The document currently sits at 47 pages and includes a bibliography.
The Great Dietary Inquisition
By Day 3, the group had discovered that choosing a restaurant required a full census of everyone's dietary restrictions, food allergies, moral objections, and "general vibes" about certain cuisines. What had started as eight people wanting dinner had evolved into a comprehensive audit of American eating habits.
Jennifer revealed she was "mostly pescatarian but sometimes eats chicken if it's free-range and the restaurant sources locally." This triggered a 2-hour research session into the supply chain ethics of every restaurant within a 15-mile radius.
Tom announced he was "avoiding gluten this month" but clarified this was "more of a lifestyle choice than a medical necessity," which somehow made the decision more complicated, not less.
The group chat had become a tribunal.
The Emergence of Splinter Factions
By Thursday, clear political divisions had emerged. The Original Olive Garden Coalition (OOG) maintained that changing plans now would set a dangerous precedent for future group decisions. The Progressive Dining Alliance (PDA) argued that exploring new culinary experiences was essential for personal growth and cultural understanding.
A third faction, the Moderate Eating Centrists (MEC), proposed a compromise: they would go to the new place this time, but commit to Olive Garden next month. This reasonable suggestion was immediately rejected by both sides as "capitulation to dietary fascism."
Sarah, the original instigator, had gone mysteriously quiet. Some suspected she was in hiding.
The Procedural Meltdown
Friday brought the formation of the Rules Committee, which needed to establish voting procedures before any actual voting could take place. The committee spent four hours debating whether abstentions should count as votes, whether people who "might not even show up" should get equal representation, and whether the decision should require a simple majority or a supermajority.
Mike introduced Robert's Rules of Order. This was a mistake.
The group chat had become the Continental Congress, if the Continental Congress was trying to decide between breadsticks and pad thai.
The International Incident
Saturday's breakthrough came when someone discovered that Brad's girlfriend Emma had been included in the original planning discussion but wasn't in the current group chat. This triggered immediate accusations of voter suppression and demands for a complete restart of the democratic process.
Emma, when finally contacted, said she "honestly didn't care either way" and "might not even be able to make it." This response was analyzed for hidden meaning across 73 text messages.
The Final Collapse
Sunday evening brought the inevitable conclusion: a formal vote that somehow produced no winner.
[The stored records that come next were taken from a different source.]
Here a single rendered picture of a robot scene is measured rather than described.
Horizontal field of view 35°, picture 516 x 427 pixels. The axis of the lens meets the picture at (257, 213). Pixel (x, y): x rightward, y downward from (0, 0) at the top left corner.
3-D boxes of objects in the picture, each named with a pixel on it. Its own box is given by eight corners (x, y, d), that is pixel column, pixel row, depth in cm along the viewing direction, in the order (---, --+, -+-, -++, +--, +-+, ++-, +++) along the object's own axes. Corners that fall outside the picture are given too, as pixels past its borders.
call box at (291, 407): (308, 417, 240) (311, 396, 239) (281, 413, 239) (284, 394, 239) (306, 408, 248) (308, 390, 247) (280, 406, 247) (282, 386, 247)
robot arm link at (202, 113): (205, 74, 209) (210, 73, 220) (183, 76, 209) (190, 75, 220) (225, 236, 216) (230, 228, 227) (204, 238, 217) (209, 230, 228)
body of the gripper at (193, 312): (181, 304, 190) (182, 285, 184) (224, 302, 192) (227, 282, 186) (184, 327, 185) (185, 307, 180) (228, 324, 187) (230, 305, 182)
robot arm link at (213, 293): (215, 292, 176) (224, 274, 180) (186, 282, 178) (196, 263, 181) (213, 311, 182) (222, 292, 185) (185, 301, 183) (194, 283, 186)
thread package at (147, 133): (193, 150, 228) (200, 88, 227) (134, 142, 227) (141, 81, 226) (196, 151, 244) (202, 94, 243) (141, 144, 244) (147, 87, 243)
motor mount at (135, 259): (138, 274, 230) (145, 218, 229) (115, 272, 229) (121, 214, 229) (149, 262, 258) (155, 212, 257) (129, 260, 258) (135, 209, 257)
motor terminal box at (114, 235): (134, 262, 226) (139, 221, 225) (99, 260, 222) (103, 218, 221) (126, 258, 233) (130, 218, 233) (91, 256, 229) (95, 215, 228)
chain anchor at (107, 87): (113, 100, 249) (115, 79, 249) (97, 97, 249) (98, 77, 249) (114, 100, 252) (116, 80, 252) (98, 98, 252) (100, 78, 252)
Olive Garden received 3 votes, the new Thai place got 2, and 3 people voted for "somewhere else entirely" without specifying where.
The tiebreaker vote was assigned to Emma, who responded "lol I already ate."
The Aftermath
As of this writing, three people have eaten dinner alone at home, two went to Olive Garden anyway, one is at the Thai place posting passive-aggressive Instagram stories, and Sarah has deactivated her phone.
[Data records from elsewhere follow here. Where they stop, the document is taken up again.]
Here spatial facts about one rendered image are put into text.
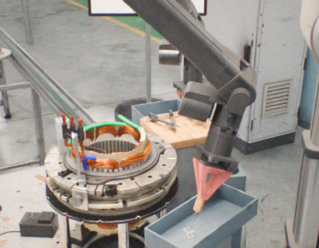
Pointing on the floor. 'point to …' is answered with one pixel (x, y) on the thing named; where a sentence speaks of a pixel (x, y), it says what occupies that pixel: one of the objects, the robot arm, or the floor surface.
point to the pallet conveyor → (25, 70)
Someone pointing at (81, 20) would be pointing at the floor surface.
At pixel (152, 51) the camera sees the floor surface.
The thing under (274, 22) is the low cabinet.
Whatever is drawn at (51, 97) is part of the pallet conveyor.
Mike is reportedly working on a 20-page post-mortem analysis titled "Lessons Learned: How We Can Improve Our Group Decision-Making Process for Future Dining Experiences."
The Google Doc remains active, with someone adding a section on "Conflict Resolution Protocols" as recently as this morning.
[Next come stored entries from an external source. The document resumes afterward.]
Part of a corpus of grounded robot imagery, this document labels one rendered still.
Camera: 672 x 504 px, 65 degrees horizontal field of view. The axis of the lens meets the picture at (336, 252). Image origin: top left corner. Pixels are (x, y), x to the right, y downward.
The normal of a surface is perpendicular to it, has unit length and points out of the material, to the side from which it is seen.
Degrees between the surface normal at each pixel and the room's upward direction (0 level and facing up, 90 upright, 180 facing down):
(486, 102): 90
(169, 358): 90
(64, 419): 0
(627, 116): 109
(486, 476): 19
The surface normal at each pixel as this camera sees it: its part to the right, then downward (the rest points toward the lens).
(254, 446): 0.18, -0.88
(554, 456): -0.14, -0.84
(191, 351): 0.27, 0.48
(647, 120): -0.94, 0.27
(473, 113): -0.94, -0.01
In a statement to Woke Watch Daily, Sarah said she "just wanted to try somewhere new" and "had no idea it would become a whole thing." She has since issued a formal apology to the group chat, which is currently under review by the newly-formed Apology Acceptance Committee.
The next group dinner is scheduled for sometime in 2025, pending the completion of the comprehensive restaurant selection framework currently in development.
Democracy, it turns out, is delicious in theory but indigestible in practice.